◆ **WHAT TO WORK ON**: Take from the entries below the stretch from the line with "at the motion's" through the line with "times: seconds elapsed", and return it exactly, leaving the pictures out.

(Entries taken from a collection)
────
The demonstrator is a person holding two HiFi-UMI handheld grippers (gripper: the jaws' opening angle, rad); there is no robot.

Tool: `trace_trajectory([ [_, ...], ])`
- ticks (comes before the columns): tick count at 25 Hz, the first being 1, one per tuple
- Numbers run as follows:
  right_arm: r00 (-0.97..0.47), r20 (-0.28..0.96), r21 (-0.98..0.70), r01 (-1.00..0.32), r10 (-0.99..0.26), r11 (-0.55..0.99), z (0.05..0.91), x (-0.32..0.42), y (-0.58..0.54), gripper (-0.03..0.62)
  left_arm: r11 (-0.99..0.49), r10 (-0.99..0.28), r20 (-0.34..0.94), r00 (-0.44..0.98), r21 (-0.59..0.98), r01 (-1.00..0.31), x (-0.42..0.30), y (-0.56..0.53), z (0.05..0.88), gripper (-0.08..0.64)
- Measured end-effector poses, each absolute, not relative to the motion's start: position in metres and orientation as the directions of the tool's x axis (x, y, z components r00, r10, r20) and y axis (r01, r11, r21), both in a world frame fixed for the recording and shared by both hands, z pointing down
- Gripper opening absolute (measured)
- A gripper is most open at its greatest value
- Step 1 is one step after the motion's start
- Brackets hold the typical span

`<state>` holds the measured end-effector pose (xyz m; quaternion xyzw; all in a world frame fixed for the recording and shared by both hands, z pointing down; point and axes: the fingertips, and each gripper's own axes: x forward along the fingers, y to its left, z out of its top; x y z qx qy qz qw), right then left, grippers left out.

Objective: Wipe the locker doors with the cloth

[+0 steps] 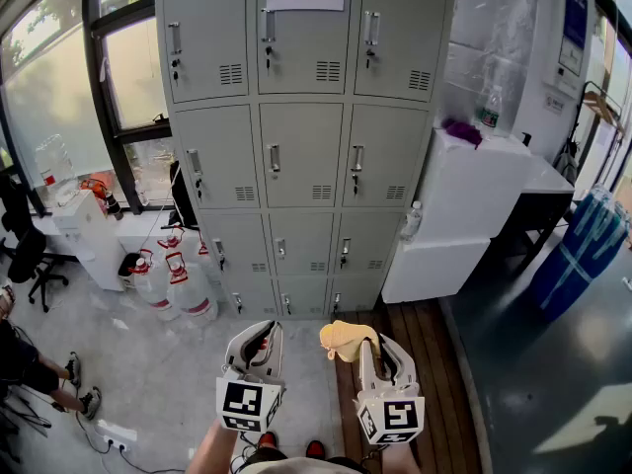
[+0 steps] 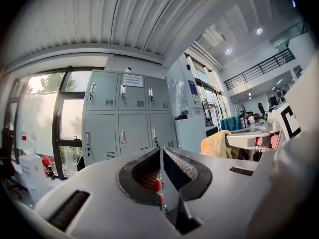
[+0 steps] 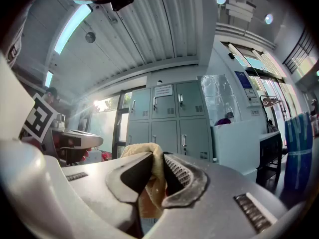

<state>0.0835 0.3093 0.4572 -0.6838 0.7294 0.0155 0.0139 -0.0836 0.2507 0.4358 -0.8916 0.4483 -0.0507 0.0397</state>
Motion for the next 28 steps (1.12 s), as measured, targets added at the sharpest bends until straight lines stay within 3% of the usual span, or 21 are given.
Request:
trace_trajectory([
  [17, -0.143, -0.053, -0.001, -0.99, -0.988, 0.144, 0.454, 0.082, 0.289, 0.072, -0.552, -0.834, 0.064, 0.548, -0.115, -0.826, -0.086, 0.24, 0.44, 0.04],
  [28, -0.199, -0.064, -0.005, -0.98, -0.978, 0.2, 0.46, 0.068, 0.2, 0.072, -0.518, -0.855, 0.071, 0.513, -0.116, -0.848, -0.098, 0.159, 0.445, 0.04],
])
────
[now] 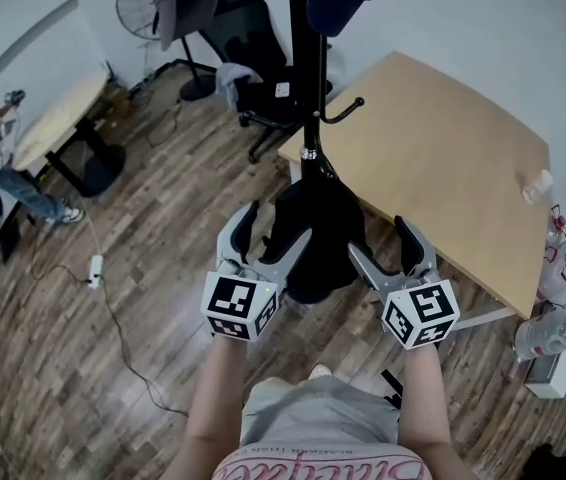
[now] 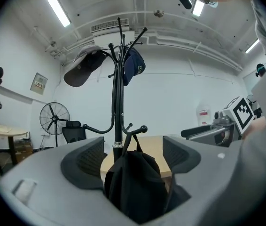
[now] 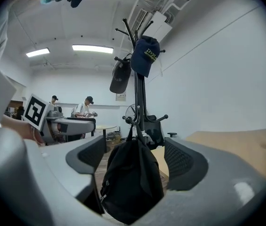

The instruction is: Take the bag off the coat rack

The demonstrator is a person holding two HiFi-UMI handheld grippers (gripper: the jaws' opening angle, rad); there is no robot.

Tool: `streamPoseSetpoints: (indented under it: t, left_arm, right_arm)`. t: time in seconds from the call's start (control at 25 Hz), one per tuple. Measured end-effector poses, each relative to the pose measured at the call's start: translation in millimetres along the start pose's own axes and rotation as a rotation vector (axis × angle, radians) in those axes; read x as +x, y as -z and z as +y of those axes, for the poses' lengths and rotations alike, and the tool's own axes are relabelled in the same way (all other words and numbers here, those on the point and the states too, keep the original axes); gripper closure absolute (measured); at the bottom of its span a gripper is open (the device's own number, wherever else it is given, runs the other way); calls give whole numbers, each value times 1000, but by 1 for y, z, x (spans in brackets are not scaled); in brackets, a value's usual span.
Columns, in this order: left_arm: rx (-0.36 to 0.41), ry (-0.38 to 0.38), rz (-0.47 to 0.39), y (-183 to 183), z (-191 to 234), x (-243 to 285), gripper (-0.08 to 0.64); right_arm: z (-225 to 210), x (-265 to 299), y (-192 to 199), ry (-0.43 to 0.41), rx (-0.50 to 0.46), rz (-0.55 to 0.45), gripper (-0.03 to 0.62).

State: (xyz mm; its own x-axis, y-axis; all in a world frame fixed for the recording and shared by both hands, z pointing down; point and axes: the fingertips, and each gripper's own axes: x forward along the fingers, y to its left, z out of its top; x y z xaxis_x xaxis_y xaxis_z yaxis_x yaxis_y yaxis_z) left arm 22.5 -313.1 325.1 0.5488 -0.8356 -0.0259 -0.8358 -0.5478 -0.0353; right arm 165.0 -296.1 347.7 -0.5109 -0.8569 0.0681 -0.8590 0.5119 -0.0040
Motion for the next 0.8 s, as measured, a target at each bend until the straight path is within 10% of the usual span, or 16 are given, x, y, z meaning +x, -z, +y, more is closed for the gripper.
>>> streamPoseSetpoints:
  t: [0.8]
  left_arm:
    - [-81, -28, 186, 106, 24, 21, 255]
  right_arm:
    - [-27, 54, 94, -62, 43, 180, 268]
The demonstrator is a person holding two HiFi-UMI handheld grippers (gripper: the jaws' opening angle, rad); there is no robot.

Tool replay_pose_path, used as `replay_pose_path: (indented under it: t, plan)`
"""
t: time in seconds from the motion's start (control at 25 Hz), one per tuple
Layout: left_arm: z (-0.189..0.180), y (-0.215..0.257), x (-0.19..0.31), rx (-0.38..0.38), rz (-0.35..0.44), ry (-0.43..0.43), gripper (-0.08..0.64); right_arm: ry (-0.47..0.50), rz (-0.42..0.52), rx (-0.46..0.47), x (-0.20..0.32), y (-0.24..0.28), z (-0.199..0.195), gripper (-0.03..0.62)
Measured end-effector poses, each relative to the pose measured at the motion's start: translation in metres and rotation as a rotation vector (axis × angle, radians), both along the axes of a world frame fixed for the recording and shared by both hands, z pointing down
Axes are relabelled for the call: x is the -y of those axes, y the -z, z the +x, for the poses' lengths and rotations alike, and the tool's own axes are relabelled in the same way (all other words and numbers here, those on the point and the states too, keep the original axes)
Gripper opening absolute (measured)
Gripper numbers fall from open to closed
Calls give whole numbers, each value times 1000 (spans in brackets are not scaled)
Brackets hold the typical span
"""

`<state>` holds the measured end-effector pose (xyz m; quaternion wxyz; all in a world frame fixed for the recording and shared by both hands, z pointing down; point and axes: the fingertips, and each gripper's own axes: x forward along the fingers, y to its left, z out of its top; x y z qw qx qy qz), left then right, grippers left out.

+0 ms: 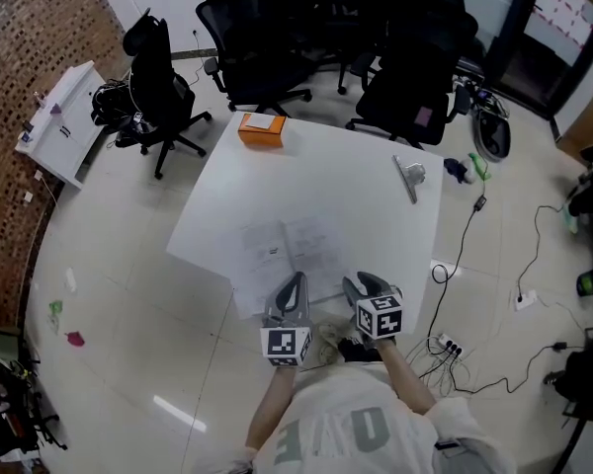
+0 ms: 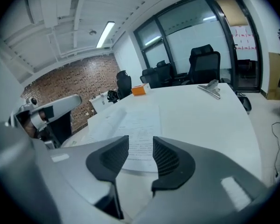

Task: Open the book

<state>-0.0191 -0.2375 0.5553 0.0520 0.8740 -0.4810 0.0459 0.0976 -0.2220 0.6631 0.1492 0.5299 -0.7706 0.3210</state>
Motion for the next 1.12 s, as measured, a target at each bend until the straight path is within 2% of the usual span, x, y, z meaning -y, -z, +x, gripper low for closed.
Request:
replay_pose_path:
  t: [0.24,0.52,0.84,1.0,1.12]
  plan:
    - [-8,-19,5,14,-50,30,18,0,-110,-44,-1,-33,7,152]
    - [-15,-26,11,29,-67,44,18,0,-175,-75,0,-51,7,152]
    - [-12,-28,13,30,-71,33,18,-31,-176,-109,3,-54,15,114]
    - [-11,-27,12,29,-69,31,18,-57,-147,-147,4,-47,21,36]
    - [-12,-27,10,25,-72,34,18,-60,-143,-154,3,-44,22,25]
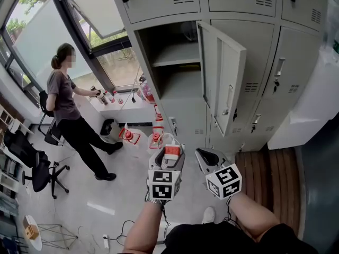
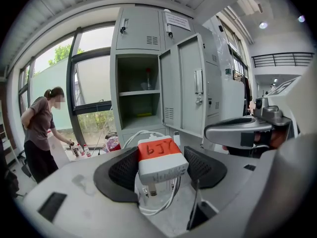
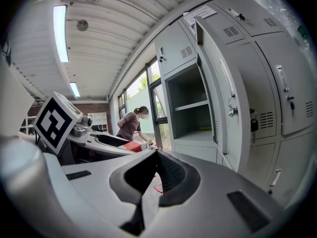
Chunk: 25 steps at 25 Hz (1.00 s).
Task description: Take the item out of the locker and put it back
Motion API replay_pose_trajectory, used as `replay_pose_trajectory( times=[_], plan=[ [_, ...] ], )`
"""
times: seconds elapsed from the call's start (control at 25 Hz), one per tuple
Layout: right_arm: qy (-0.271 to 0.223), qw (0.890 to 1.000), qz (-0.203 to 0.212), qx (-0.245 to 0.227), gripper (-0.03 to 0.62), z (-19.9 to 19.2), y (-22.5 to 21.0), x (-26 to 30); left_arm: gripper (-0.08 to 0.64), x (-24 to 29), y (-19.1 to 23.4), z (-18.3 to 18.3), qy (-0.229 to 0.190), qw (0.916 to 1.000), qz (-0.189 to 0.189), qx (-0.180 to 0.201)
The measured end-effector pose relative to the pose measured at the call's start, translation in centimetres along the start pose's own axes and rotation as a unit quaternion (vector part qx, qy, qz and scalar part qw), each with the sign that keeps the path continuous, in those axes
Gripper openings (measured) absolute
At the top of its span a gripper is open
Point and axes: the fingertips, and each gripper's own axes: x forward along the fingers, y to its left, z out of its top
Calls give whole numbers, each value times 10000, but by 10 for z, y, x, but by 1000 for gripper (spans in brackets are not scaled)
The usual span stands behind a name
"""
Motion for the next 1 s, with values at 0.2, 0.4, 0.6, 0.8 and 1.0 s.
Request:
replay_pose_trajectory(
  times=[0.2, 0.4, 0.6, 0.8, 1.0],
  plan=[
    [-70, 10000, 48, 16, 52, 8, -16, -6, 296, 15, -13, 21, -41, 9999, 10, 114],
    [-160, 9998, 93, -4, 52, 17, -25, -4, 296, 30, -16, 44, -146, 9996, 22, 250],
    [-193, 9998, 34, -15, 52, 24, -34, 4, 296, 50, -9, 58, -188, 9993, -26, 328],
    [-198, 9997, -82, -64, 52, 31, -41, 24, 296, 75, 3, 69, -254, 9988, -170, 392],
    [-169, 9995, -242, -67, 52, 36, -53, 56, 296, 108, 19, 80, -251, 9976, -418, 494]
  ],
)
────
◆ **EXERCISE OUTPUT**:
Measured end-effector poses, each relative to the pose measured at the motion's start: translation in metres and rotation as a rotation vector (axis × angle, radians), both along the axes of a world frame fixed for the recording and shared by both hands, z pointing down
Axes are relabelled for the call: x is the -y of those axes, y the -z, z the +x, for the poses' lengths and rotations alike, and the tool's own axes are relabelled in the same way (all other words and numbers here, those on the point and the states too, keep the original axes)
Gripper opening absolute (measured)
Gripper numbers fall from open to closed
Calls give whole numbers, each value times 1000 (spans in brackets are not scaled)
Brackets hold the typical span
"""

`<state>` holds the measured end-effector pose (xyz m; quaternion wxyz; all in a world frame fixed for the recording and shared by both hands, z pointing down; point and axes: the fingertips, and each gripper's own axes: x forward along the fingers, y to its left, z out of its top; x y z qw qx qy qz), left then right, grippers left out.

+0 ms: 
+0 ms: 

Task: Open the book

<state>-0.0191 -0.2375 0.5553 0.0520 0.8740 -0.4810 0.0459 0.0976 -0.2220 0.6631 0.1492 0.5299 -0.7706 0.3210</state>
Motion for the next 1.12 s, as measured, a target at each bend until the straight path is within 2% of the usual span, x, y, z meaning -y, -z, +x, gripper low for closed.
Request:
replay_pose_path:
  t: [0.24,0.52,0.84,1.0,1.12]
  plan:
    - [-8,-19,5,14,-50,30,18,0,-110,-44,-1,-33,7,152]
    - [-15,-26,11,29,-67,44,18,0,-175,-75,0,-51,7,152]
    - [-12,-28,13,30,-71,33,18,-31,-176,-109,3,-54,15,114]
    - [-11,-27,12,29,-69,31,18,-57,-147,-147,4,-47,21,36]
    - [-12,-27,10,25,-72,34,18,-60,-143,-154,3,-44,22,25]
Chunk: 25 steps at 25 Hz (1.00 s).
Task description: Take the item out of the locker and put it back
Motion API replay_pose_trajectory, used as `replay_pose_trajectory( times=[_], plan=[ [_, ...] ], )`
"""
times: seconds elapsed from the call's start (control at 25 Hz), one per tuple

The exercise asks for nothing more.